Impact of Autonomous Vehicles on Driving Behaviour Incident Occurrence on Malaysian Highways: a CoExist Micro-Model and Genetic Algorithm Approach
摘要
Driving behaviour is the main contributor to road crashes. Increasing the road incidents on Malaysian highways raised the concern about traffic safety. The emergence of Autonomous Vehicles (AVs) has the potential to reshape traffic dynamics and safety outcomes on Malaysian roads. Yet, assessing how mixed traffic of Conventional Vehicles (CVs) and AVs influences driving behaviour during incident occurrence remains not investigated. This study assessing the incident driving behaviour impact under varying driving behaviour logics (Cautious, Normal, and Aggressive) by utilising a dynamic CoExist microsimulation model integrated with a unique optimisation method based on Genetic Algorithm (GA) and COM interface feature. First, the study analysed three years of incident data using PTV VISUM to identify incident hot spots. Secondly, the study implemented PTV VISSIM's CoExist framework to simulate three different segments of three selected highways (E2 AH2, E6 ELITE, and E23 Kerinchi Link) during peak periods.

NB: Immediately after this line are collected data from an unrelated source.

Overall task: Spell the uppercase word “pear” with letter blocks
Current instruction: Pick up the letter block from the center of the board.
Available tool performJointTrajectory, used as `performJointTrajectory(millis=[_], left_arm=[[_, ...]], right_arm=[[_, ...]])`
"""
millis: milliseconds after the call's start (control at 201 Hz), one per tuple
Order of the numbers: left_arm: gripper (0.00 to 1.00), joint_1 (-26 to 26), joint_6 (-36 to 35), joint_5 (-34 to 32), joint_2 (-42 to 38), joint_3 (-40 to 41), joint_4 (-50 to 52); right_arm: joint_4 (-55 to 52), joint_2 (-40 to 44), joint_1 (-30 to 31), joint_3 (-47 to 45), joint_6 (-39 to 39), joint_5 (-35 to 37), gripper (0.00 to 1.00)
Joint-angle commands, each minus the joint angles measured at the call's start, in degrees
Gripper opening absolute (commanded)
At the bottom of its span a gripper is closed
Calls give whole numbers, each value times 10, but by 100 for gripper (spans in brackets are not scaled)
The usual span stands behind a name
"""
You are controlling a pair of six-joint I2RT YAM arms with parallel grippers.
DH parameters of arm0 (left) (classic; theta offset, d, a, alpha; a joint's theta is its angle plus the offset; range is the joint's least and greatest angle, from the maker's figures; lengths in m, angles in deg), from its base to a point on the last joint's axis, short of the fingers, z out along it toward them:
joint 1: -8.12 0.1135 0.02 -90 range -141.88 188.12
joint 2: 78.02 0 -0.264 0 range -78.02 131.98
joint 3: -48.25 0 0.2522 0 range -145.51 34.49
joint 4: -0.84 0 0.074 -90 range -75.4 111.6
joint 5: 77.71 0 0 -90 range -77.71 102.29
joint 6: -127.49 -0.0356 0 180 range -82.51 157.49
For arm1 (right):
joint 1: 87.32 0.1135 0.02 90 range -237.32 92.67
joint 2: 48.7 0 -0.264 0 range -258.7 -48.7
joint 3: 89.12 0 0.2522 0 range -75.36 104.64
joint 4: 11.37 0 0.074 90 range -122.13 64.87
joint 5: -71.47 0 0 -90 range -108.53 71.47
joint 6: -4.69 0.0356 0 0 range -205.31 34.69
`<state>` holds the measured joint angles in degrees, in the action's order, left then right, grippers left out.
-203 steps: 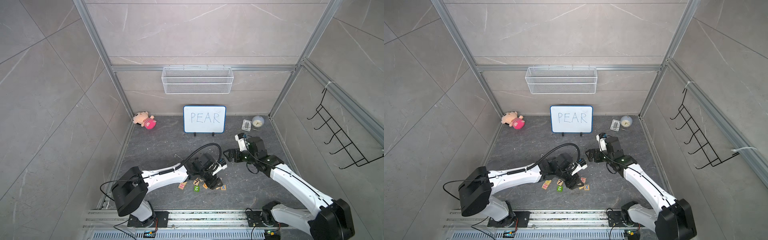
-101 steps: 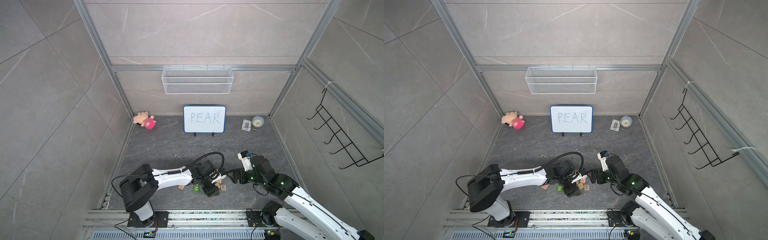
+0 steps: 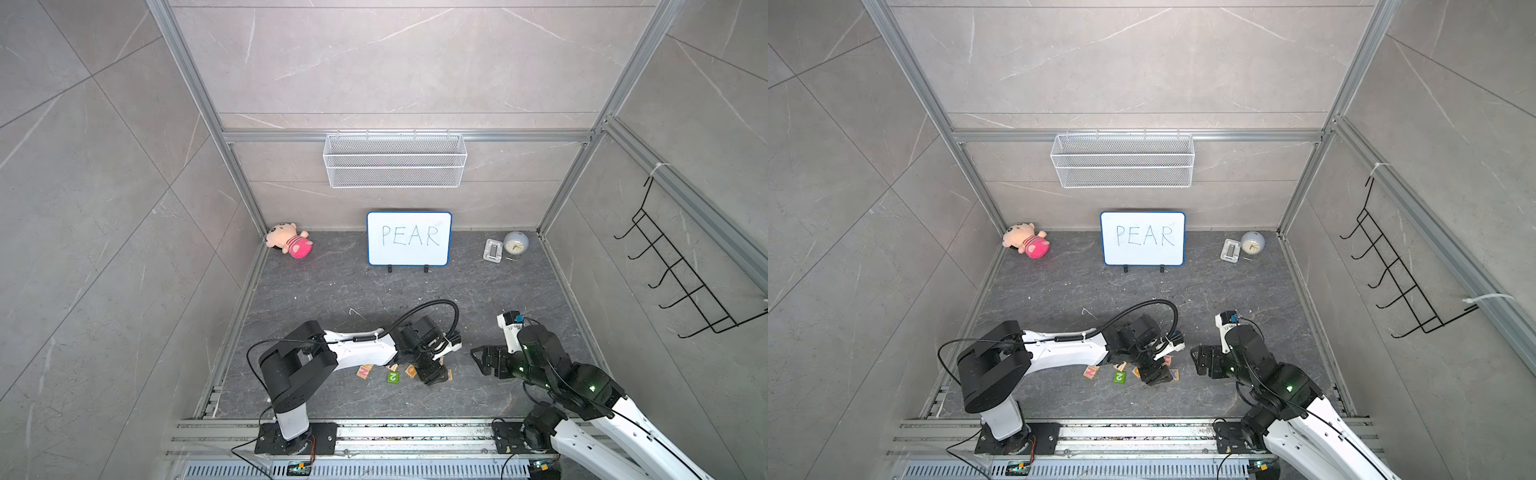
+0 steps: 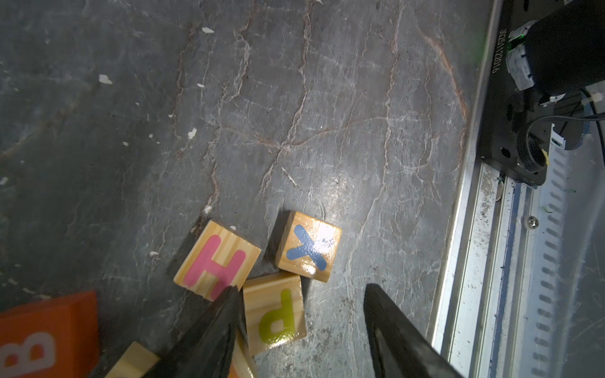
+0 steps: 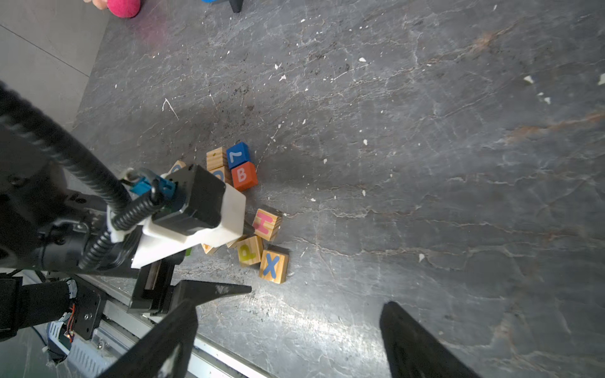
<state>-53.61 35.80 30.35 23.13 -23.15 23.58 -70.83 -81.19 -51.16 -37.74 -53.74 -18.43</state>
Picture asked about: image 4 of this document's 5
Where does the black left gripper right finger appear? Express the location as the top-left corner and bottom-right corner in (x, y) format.
(363, 283), (461, 377)

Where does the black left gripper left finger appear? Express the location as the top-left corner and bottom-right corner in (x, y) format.
(144, 287), (240, 377)

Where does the wooden block green P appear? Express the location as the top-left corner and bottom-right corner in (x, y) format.
(243, 272), (307, 356)

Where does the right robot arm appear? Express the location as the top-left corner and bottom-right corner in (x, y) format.
(506, 0), (604, 96)

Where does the plain wooden block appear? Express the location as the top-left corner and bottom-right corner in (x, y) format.
(105, 342), (160, 378)

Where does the wooden block pink H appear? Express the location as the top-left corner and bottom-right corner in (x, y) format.
(173, 220), (261, 302)

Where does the wooden block blue X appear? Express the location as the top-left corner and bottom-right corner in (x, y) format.
(275, 211), (342, 283)

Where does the red block white B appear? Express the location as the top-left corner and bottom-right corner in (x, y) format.
(1, 291), (100, 377)

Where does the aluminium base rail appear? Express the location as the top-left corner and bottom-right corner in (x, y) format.
(430, 1), (604, 377)

Third, a total of 23 different driving behaviours from four different driving models, which are following, car-following, lane change, and lateral movement, were calibrated to reflect a comprehensive behaviour of local conditions. Finally, an incident scenario was implemented utilising VISSIM’s event-based script to evaluate bottleneck impacts on driving behaviour. Simulation outcomes demonstrate that AVs significantly improves traffic safety compared to CVs. Specifically, AVs maintained superior operational condition awareness by dynamically expanding their forward scanning and proactively increasing their minimum look back distance. This expanded perception successfully overcomes limited situational awareness and cognitive tunnel vision exhibited by human drivers, allowing faster reactions to prevent secondary collisions.